• _What to work on_: This exercise needs the complete data reproduced exactly.

• _Material provided_:
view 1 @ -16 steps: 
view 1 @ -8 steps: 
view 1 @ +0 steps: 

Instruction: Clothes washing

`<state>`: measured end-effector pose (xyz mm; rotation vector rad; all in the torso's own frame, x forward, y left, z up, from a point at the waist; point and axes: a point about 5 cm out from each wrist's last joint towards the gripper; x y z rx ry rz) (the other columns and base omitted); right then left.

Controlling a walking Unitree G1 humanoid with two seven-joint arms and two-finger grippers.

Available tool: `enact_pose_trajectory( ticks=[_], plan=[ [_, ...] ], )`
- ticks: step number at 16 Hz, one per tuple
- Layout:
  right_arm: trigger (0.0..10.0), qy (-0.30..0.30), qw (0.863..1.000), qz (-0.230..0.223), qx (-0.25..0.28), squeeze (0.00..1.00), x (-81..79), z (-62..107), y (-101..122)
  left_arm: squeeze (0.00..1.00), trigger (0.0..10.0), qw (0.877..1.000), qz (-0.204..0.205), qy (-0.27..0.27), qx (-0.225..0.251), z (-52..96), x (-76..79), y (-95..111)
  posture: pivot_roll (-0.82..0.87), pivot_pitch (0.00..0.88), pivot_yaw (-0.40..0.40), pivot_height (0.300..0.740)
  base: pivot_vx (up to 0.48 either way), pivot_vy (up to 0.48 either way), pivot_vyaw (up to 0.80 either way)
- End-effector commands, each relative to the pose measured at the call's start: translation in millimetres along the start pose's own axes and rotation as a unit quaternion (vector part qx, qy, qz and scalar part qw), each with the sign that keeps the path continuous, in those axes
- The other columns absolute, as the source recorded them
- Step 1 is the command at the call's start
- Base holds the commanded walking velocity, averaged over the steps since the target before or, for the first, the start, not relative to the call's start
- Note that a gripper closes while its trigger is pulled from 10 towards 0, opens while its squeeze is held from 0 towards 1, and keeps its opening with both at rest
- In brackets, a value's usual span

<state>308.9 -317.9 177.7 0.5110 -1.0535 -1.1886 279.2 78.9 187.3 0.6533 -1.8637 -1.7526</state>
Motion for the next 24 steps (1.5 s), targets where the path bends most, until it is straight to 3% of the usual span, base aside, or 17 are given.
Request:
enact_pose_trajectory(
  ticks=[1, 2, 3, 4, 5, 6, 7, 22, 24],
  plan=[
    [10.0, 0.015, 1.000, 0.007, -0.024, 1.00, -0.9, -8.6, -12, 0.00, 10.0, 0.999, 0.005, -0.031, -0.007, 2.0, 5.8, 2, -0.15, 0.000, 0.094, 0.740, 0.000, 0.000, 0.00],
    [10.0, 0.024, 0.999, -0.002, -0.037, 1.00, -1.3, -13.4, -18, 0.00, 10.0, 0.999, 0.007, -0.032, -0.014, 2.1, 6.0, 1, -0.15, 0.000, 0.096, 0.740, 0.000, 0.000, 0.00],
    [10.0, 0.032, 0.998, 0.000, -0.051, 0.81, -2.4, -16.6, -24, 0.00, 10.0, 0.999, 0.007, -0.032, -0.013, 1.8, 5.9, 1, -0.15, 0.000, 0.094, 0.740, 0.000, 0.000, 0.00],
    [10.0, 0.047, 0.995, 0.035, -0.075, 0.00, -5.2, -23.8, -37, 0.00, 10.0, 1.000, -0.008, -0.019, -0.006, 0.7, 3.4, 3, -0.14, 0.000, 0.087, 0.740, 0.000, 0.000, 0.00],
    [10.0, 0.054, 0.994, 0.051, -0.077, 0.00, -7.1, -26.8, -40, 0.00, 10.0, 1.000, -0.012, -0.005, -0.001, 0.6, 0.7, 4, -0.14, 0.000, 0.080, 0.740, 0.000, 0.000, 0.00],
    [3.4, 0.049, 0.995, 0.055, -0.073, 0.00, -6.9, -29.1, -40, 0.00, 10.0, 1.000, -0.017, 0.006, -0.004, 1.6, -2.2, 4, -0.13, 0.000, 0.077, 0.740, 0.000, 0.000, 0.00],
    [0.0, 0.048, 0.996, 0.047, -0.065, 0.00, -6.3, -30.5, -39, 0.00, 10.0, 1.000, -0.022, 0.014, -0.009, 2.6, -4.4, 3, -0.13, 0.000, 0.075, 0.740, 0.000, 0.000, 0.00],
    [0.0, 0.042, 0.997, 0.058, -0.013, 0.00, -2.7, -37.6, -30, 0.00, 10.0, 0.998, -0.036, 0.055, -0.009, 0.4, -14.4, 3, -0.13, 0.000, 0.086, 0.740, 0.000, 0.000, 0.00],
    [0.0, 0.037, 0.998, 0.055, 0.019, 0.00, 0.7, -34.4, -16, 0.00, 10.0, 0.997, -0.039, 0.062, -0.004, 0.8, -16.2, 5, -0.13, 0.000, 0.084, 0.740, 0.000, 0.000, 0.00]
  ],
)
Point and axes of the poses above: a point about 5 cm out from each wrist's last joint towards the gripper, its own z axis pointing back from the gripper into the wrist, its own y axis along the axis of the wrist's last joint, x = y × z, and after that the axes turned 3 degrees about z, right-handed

• _Your response_:
view 1 @ -16 steps: 
view 1 @ -8 steps: 
view 1 @ +0 steps: 

Instruction: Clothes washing

`<state>`: measured end-effector pose (xyz mm; rotation vector rad; all in the torso's own frame, x forward, y left, z up, from a point at the waist; point and axes: a point about 5 cm out from each wrist's last joint towards the gripper; x y z rx ry rz) (the other columns and base omitted); right then left.

Controlling a walking Unitree G1 humanoid with two seven-joint arms and two-finger grippers.

Available tool: `enact_pose_trajectory( ticks=[_], plan=[ [_, ...] ], )`
- ticks: step number at 16 Hz, one per tuple
- Layout:
  right_arm: trigger (0.0..10.0), qy (-0.30..0.30), qw (0.863..1.000), qz (-0.230..0.223), qx (-0.25..0.28), squeeze (0.00..1.00), x (-81..79), z (-62..107), y (-101..122)
  left_arm: squeeze (0.00..1.00), trigger (0.0..10.0), qw (0.877..1.000), qz (-0.204..0.205), qy (-0.27..0.27), qx (-0.225..0.251), z (-52..96), x (-76..79), y (-95..111)
  posture: pivot_roll (-0.82..0.87), pivot_pitch (0.00..0.88), pivot_yaw (-0.40..0.40), pivot_height (0.300..0.740)
  base: pivot_vx (up to 0.48 either way), pivot_vy (up to 0.48 either way), pivot_vyaw (up to 0.80 either way)
- End-effector commands, each relative to the pose measured at the call's start: translation in millimetres along the start pose's own axes and rotation as a unit quaternion (vector part qx, qy, qz and scalar part qw), each with the sign that keeps the path continuous, in those axes
- The other columns absolute, as the source recorded them
- Step 1 is the command at the call's start
- Base holds the commanded walking velocity, averaged over the steps since the target before or, for the first, the start, not relative to the call's start
- Note that a gripper closes while its trigger is pulled from 10 towards 0, opens while its squeeze is held from 0 towards 1, and keeps its opening with both at rest
- In brackets, a value's usual span

<state>308.9 -317.9 177.7 0.5110 -1.0535 -1.1886 279.2 78.9 187.3 0.6533 -1.8637 -1.7526</state>
Motion for the next 24 steps (1.5 s), targets where the path bends most, until it is straight to 3% of the usual span, base aside, or 17 are given.
Request:
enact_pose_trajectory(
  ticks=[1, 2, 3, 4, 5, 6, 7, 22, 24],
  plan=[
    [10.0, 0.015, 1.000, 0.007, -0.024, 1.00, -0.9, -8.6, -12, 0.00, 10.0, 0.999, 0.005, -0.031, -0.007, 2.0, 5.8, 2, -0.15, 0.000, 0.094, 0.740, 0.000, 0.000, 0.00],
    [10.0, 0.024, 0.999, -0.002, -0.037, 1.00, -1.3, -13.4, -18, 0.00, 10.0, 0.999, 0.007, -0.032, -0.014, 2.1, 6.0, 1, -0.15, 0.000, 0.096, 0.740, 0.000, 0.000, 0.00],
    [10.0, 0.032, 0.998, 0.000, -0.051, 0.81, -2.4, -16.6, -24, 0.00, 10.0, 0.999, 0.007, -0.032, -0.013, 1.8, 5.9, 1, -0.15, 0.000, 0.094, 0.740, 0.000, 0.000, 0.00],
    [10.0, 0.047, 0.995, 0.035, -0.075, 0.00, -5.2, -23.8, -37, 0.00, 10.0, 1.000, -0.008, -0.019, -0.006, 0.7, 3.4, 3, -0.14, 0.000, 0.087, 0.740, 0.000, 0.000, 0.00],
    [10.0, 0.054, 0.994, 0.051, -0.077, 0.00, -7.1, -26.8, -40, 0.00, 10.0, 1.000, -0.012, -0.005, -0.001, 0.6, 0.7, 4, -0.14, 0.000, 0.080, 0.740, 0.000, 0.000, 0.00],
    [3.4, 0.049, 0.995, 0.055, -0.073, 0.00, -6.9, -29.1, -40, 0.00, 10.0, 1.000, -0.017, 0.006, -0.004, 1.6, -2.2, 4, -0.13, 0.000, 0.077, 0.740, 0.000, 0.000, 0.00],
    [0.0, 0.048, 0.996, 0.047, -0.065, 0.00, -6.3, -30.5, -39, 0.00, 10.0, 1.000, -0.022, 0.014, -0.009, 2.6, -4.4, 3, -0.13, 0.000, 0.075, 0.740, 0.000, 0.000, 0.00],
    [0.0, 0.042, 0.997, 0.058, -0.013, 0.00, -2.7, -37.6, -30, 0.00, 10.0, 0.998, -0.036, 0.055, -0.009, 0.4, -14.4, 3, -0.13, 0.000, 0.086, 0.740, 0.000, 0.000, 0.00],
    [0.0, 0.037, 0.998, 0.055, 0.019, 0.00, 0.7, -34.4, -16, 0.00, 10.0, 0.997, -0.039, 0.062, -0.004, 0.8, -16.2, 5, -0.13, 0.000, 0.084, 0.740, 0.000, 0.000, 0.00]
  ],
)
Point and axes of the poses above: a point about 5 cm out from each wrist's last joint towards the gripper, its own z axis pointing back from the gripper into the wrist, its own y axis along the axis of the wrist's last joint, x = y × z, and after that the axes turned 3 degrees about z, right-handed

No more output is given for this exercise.